The Purple Sins exhibition features 20 photographs by Eleanor M. Imperato, a writer, poet and photographer.
Imperato has imbued these images with a poetic sensibility to evoke emotions and feelings. Whether they portray a house in a landscape of grass, sea and sky, the fecundity of ripe pomegranates, or an iron gate flanked by cypresses, we, the viewers relish the beauty of natural as well as manmade creations.
Do these photographs invite thought? Do we feel compelled to explore what lies behind the stand of trees with soft green leaves or do we turn away from that seeming barrier? Do we just see roses reflected in a pool or wonder if reflection is not necessarily truth?
A hint of mystery and even danger suffuses these photographs: tall trees hiding secrets behind their slim trunks, their crowns splashed with sunlight; mushrooms growing strong and glowing in the darkness.
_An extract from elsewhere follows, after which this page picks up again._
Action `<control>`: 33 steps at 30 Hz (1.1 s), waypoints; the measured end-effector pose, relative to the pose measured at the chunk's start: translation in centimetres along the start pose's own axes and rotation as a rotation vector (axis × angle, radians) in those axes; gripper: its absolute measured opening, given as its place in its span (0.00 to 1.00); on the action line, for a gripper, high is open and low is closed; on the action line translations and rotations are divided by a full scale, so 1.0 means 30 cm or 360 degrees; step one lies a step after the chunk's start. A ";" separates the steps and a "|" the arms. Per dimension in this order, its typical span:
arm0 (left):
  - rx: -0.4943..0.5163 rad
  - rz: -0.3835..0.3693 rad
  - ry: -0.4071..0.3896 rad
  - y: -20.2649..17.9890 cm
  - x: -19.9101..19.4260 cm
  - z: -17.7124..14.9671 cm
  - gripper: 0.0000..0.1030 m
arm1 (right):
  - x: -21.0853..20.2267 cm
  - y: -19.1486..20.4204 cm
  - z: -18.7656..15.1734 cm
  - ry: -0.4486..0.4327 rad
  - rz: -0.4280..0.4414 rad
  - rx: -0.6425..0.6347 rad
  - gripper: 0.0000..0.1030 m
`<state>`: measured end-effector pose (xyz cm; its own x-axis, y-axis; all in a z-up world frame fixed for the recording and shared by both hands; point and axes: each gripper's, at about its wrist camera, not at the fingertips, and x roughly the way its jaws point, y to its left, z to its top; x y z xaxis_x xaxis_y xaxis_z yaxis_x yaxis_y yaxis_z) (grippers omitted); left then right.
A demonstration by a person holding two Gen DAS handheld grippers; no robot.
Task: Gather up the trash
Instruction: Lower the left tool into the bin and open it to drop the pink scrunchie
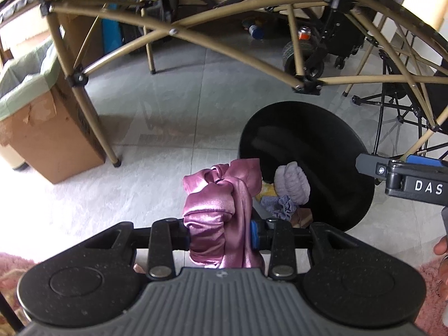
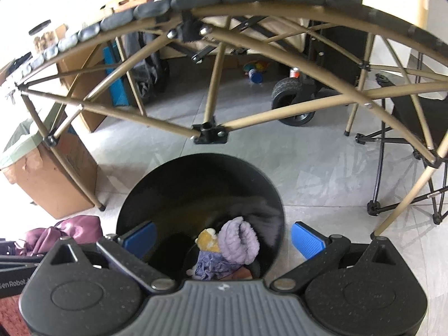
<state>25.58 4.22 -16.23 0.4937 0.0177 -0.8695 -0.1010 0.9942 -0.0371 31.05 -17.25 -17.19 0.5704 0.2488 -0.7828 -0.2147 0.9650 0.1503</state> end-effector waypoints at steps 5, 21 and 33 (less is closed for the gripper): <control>0.0063 -0.0012 -0.0032 -0.058 -0.015 0.006 0.35 | -0.040 -0.073 -0.001 -0.0047 -0.0036 0.0087 1.00; 0.0280 -0.0042 -0.0092 -0.264 -0.001 0.064 0.35 | -0.152 -0.274 -0.028 -0.0154 -0.0130 0.0323 1.00; 0.0382 -0.0098 -0.0085 -0.385 0.054 0.120 0.35 | -0.203 -0.376 -0.045 -0.0251 -0.0278 0.0508 1.00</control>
<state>30.65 -6.85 -15.45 0.5380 -0.0443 -0.8418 0.1357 0.9902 0.0346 28.94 -29.75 -14.95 0.6965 0.0642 -0.7147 0.1396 0.9648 0.2228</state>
There is nothing more sinister than tree roots reaching out along the forest floor. Like the hands of a malevolent giant, they are ready to strike. And yet, according to Dr. David Linton, Professor Emeritus, Marymount Manhattan College Department of Communication and Media Arts, there is something symbolic about that photograph and it warrants special attention. Imperato’s work strives to get to the root of both the plant and the human experience.
Viewers are invited to delve deeper into these mysteries through Imperato’s poetry book of the same name, Purple Sins, which accompanies this exhibition. The poetic images conjured by the poems, as well as the poetry evinced by the photographs that illustrate them, arouse our own sentiments and beliefs.